Dans cette chronique commune à quatre mensuels (Pour la vérité, Christ seul, Horizons évangéliques et ENroute), Luc Olekhnovitch, pasteur de l’Église Évangélique Libre de Meulan (Yvelines) et membre de la commission d’éthique libéro-baptiste, établit ici un rapprochement entre Mary, mère porteuse, et la vierge Marie qui a donné naissance à Jésus, soulignant au passage points en communs et différences.

De Mary et Marie

Sylvie n’a pas d’utérus, elle ne peut porter d’enfant. Alors elle a décidé avec son mari d’aller en Californie où la pratique des « mères porteuses » est légale. Elle a choisi Mary pour porter son enfant, conçu par fécondation in vitro. Mary a été défrayée à 250 dollars la semaine. Après trois tentatives (à 10 000 dollars la fécondation in vitro), Mary accouche de jumelles. De retour en France, le couple est poursuivi par la justice puisque la pratique est interdite en France, mais le juge d’instruction rend un non-lieu. Récemment, un tribunal a débouté le parquet qui voulait faire annuler l’inscription de ces enfants à l’état-civil : il a considéré avec sagesse qu’il était de l’intérêt de ces enfants d’avoir un état-civil.

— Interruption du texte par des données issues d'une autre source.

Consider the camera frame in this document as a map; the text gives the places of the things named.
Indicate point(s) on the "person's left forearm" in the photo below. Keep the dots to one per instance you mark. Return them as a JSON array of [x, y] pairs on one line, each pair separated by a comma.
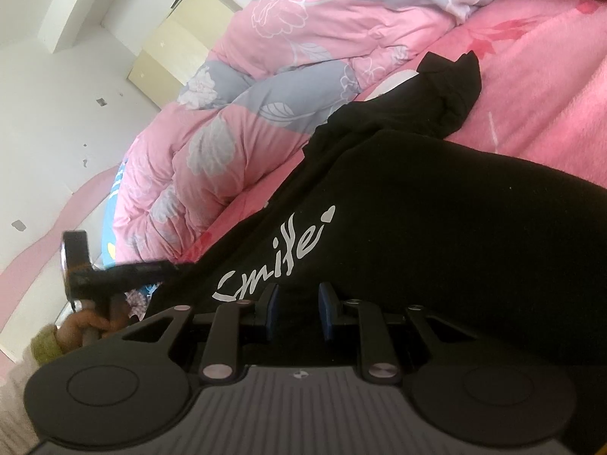
[[45, 346]]

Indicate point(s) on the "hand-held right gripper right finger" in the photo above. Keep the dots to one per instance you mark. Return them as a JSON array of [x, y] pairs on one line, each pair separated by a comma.
[[326, 313]]

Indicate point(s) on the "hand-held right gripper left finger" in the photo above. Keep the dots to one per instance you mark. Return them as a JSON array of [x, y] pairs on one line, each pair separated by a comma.
[[270, 315]]

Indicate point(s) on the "pink grey floral quilt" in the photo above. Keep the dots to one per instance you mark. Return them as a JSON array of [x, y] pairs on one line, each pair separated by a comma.
[[284, 80]]

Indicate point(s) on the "person's left hand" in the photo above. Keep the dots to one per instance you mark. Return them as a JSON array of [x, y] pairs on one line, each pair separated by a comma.
[[71, 331]]

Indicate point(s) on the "black shirt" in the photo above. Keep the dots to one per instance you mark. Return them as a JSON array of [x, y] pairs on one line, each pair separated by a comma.
[[450, 227]]

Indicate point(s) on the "pink and white headboard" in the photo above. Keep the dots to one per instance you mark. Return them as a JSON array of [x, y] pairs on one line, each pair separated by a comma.
[[38, 256]]

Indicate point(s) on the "cream wardrobe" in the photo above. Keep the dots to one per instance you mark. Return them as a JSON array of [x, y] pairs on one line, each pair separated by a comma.
[[185, 42]]

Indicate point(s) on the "blue cartoon print quilt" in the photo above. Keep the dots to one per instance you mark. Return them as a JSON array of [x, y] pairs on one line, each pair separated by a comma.
[[114, 218]]

Mais faut -il pour autant franchir un pas supplémentaire, et, comme l’a proposé un groupe de travail du Sénat, légaliser la pratique en France ? Qu’en est-il de l’instrumentalisation de la femme qu’implique cette pratique et de l’intérêt de l’enfant ?

Dieu t’a faite mère à part entière

Marie, qu’aurais-tu pensé de tout cela ? Toi à qui Dieu a demandé de porter le Sauveur de l’humanité ? Plutôt que de « mère porteuse » on parle aujourd’hui de « gestation pour autrui » pour valoriser la générosité de l’acte. Dans le cas de Mary on aura noté que ce n’est pas une générosité gratuite. Toi Marie, tu as porté gratuitement cet enfant et il t’en a même coûté. Tu ne l’avais pas demandé, il arrivait à un mauvais moment, pourtant tu as accepté d’être enceinte pour le Dieu Tout Autre. À la demande de Dieu, tu as répondu : Je suis la servante du Seigneur, mais Dieu ne t’a pas considérée comme un simple instrument. Dieu t’a fait mère à part entière et pas simplement « porteuse ». Tu es « Marie mère de Dieu » comme disent les théologiens car tu as donné chair à Dieu le Fils. Et toi, Joseph ? Tu n’as pas apprécié cette intrusion dans le plus intime de ton couple, tu as bien failli quitter Marie. Et pourtant cet enfant de l’Autre, tu l’as adopté, élevé, lui si différent de toi, tu n’avais même pas la génétique à laquelle te raccrocher en te disant : « au moins ce sont mes gènes ! » Sais-tu, Joseph, qu’aujourd’hui en Israël on a résolu le problème de cette gêne conjugale ? Ne peut être mère porteuse qu’une femme non-mariée !

Le sort de l’enfant

Et l’enfant ? Dans la Bible, l’enfant est un don de Dieu. Dans le cas de la mère porteuse, ce n’est plus Dieu qui donne un enfant, c’est une femme. Derrière la générosité n’y a-t-il pas un sentiment de toute-puissance ? Mais c’est un don-abandon d’enfant. Un détail significatif : Mary, mère porteuse pour Sylvie, était elle-même une enfant adoptée ce qui veut dire qu’en donnant ses jumelles à Sylvie elle leur a fait vivre ce qu’elle a elle-même subi : l’abandon. J’ai observé souvent qu’un des symptômes de l’engrenage du mal, c’est la répétition. Alors qu’avec Dieu s’ouvrent des chemins neufs.

Son intérêt ultime

Et l’intérêt de l’enfant dans tout ça ? Va-t-on le faire vivre dans le secret de ses origines, lui cachant l’existence de la femme qui l’a porté ? Quand Jésus a dit à Marie : qui est ma mère ? elle savait bien qu’il n’exprimait pas de doute sur ses origines, qu’il ne niait pas être « le fruit de ses entrailles », mais qu’il affirmait son appartenance première à la communauté des croyants. Mais en sera-t-il de même de l’adolescent qui posera cette question à sa mère « intentionnelle » ?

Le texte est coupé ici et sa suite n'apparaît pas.